Fascist flare is fashion cool
-David Bowie
Umberto Eco’s political development was shaped by his experiences during World War II. He grew up under Italy’s fascist regime, and his early life reflected that environment. However, his perspective shifted dramatically after the Allied liberation, when exposure to American culture—through things like chewing gum and comic books brought by a GI—sparked a lifelong commitment to democracy, liberal pluralism, and left-leaning politics. This commitment became central to his work as a writer.
Eco’s early life, however, reveals a different picture. He recalled writing an award-winning essay at the age of ten, answering the prompt: “Should we die for the glory of Mussolini and the immortal destiny of Italy?” Naturally, living under fascist rule, he answered affirmatively. As he acknowledged in “Ur-Fascism,” the first essay in his 1997 collection, How to Spot a Fascist, he “was a smart kid.” But, as he implied, this “smartness” in praising a leader whose ideology was “only rhetoric” was less about genuine belief and more about survival.
Sixty-five years after writing his pro-Mussolini essay, Eco reflected on the core tenets of Italian fascism. He identified key elements of Mussolini’s regime, including a reliance on a charismatic leader, corporatism, the utopian vision of a revived Roman Empire, imperialist expansionism, fervent nationalism, the ideal of a rigidly controlled nation of Blackshirts, the rejection of parliamentary democracy, and anti-Semitism. The “military liturgy” of Italian fascism, Eco also notes, created “a style of dress — which enjoyed greater success abroad than Armani, Bennetton, or Versace today.”
Layer on those characteristics to what’s happening in the United States, it’s clear that some of what Eco sketches can be applied to the (now) current administration and its elected president. It may seem obvious to those paying attention that spotting a fascist isn’t difficult because the characteristics they exhibit have a kind of eternal quality to them – hence the term Ur-Fascism. For example, the fascist devotion to traditionalism (or, in the legal sphere, “Originalism”) isn’t so much about the wisdom of the past, but more like that “there can be no more advancement of learning. The truth has been announced once and for all, all we can do is continue interpreting its obscure message.” Such a devotion to the past is, in Eco’s telling, a kind of irrationalism that uses action (“fight, fight, fight”) to reinforce traditionalism (Make American Great Again) and quash any talk of culture that threatens tradition (mostly by Liberal-Elite-Communists-Postmodern-Professors).
Critique, dissent, diversity…these are signs of a betrayal of tradition. To gather support (and later devotion) to fascism, grievance politics of the middle class — which is affected by an economic crisis or other sense of loss — is reinforced by the noise of conspiracies (QAnon anyone?). Feeling humiliated by those who “get ahead” through secret networks” (a not-so-thinly-veiled reference to Jews) or programs designed to advantage some at the expense of others (DEI anyone?). The fight is always against an enemy in a permanent war, and to be truly heroic is to be willing to die the greatness of the leader. That’s why Ur-Fascism is against liberal democracy and its protection of individual rights. All that matters is the “people.” And any state action that tramples norms and laws of a parliamentary government is okay as long as it’s done by a leader who was elected by the people to do its will — however illegal it may be.

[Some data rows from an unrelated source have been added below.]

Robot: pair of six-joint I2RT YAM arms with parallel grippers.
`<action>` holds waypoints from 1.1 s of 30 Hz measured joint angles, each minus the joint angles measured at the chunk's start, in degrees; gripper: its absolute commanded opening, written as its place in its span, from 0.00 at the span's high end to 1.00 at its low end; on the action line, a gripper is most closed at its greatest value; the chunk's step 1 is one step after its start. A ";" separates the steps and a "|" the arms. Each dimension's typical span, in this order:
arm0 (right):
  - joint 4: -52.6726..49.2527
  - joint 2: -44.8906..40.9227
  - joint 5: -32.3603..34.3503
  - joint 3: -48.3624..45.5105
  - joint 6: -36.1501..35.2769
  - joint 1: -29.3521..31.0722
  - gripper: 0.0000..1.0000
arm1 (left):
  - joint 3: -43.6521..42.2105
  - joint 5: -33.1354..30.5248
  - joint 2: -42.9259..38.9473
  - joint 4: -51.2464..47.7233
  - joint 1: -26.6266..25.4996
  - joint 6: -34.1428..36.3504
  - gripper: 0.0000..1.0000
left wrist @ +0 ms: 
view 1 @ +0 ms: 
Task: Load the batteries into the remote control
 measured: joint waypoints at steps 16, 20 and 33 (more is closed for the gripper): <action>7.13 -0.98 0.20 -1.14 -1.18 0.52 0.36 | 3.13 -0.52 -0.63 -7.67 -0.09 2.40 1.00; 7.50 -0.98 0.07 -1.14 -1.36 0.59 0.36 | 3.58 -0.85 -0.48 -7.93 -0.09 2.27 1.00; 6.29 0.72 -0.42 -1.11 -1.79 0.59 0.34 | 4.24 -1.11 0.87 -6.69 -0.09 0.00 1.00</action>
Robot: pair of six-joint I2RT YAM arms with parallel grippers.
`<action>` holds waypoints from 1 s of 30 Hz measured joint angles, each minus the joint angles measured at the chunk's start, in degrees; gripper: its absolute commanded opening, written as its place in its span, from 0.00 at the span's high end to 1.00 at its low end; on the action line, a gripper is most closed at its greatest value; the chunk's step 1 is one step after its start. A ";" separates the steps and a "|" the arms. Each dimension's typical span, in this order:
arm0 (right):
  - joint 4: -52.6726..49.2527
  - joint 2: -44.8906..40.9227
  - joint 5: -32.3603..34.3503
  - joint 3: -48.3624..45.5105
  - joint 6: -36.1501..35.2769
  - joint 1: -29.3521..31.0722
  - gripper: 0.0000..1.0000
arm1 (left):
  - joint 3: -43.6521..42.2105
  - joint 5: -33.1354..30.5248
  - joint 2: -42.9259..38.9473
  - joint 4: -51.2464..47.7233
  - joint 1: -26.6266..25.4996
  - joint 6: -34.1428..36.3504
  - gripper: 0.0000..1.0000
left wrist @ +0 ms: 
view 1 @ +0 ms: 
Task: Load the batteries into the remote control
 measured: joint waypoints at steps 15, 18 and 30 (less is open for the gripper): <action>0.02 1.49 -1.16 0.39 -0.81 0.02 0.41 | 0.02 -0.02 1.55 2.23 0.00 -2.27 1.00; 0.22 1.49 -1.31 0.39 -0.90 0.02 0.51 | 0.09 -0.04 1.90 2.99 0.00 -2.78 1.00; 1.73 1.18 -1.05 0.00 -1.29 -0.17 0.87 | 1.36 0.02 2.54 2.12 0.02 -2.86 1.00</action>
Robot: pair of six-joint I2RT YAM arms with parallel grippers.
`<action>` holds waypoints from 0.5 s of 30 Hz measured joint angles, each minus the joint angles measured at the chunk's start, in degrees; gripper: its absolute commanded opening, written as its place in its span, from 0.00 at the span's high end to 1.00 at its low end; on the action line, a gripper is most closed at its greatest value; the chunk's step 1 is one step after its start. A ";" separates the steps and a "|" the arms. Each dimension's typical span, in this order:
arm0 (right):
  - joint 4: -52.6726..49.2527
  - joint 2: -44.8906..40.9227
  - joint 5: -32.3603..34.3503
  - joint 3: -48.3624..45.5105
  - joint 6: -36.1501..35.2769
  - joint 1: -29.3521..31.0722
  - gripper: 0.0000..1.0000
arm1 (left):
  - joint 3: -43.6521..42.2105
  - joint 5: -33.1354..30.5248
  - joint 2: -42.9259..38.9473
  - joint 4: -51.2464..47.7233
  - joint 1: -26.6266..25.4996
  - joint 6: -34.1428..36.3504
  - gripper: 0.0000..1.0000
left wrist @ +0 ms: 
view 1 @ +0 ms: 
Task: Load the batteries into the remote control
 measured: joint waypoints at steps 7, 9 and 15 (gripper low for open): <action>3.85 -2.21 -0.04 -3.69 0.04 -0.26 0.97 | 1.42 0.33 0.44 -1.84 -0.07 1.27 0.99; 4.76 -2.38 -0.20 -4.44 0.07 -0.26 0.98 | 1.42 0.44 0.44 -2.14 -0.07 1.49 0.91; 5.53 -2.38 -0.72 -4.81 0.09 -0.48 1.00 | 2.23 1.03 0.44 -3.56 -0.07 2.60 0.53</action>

“I dare say that if American democracy ceased to progress as a living force, seeking night and day by peaceful means to improve the condition of our citizens, the power of Fascism would grow in our country.”
Franklin Roosevelt (November 4th, 1938)
The other two essays that comprise this slim book of sorts concern itself with the information overload of living with the Internet, and an intolerance for racism (“We Are European”).
In “Censorship and Silence.” Eco notes that as humans get flooded with information, it becomes difficult for us (who aren’t elites who “know how to deal with such information”) to discern what’s accurate or truthful. The “noise” of the information (aka “flooding the zone with shit”) can lead to censorship and self-censorship — especially now when very few people read newspapers, often get what they consider news from social media, and wall themselves off from the world with headphones or earbuds. This prevalence of noise can be fertile ground for fascists to get their message out since a kind of fear of missing out makes us always connected to the very thing that hijacks our attention to the exclusion of critical thought. Critical thought, according to Eco, takes a certain amount of silence to “hear what other people are saying” and not, it seems, what propagandists want you to think and feel.
What to think of this warning from 27 years ago? Well, it’s not like the warning against the horrors of fascism hasn’t part of the post-World War II order. So when fascist moments get wrapped up in flags of liberty, equality, and human rights, and win power in liberal-democratic regimes they seek to dismantle, critical thought, silent spaces where dialogue can happen, and being intolerant of racism go underground. Action may be a defining part of fascism, but it’s not fascist to take action to defend what we value in this world. Short essays like the ones that comprise How To Spot A Fascist are important reminders that even the eternal fascism of the warped mind can be minimized and rendered powerless through a concerted effort to improve our lives — and rejecting the nihilism of despair.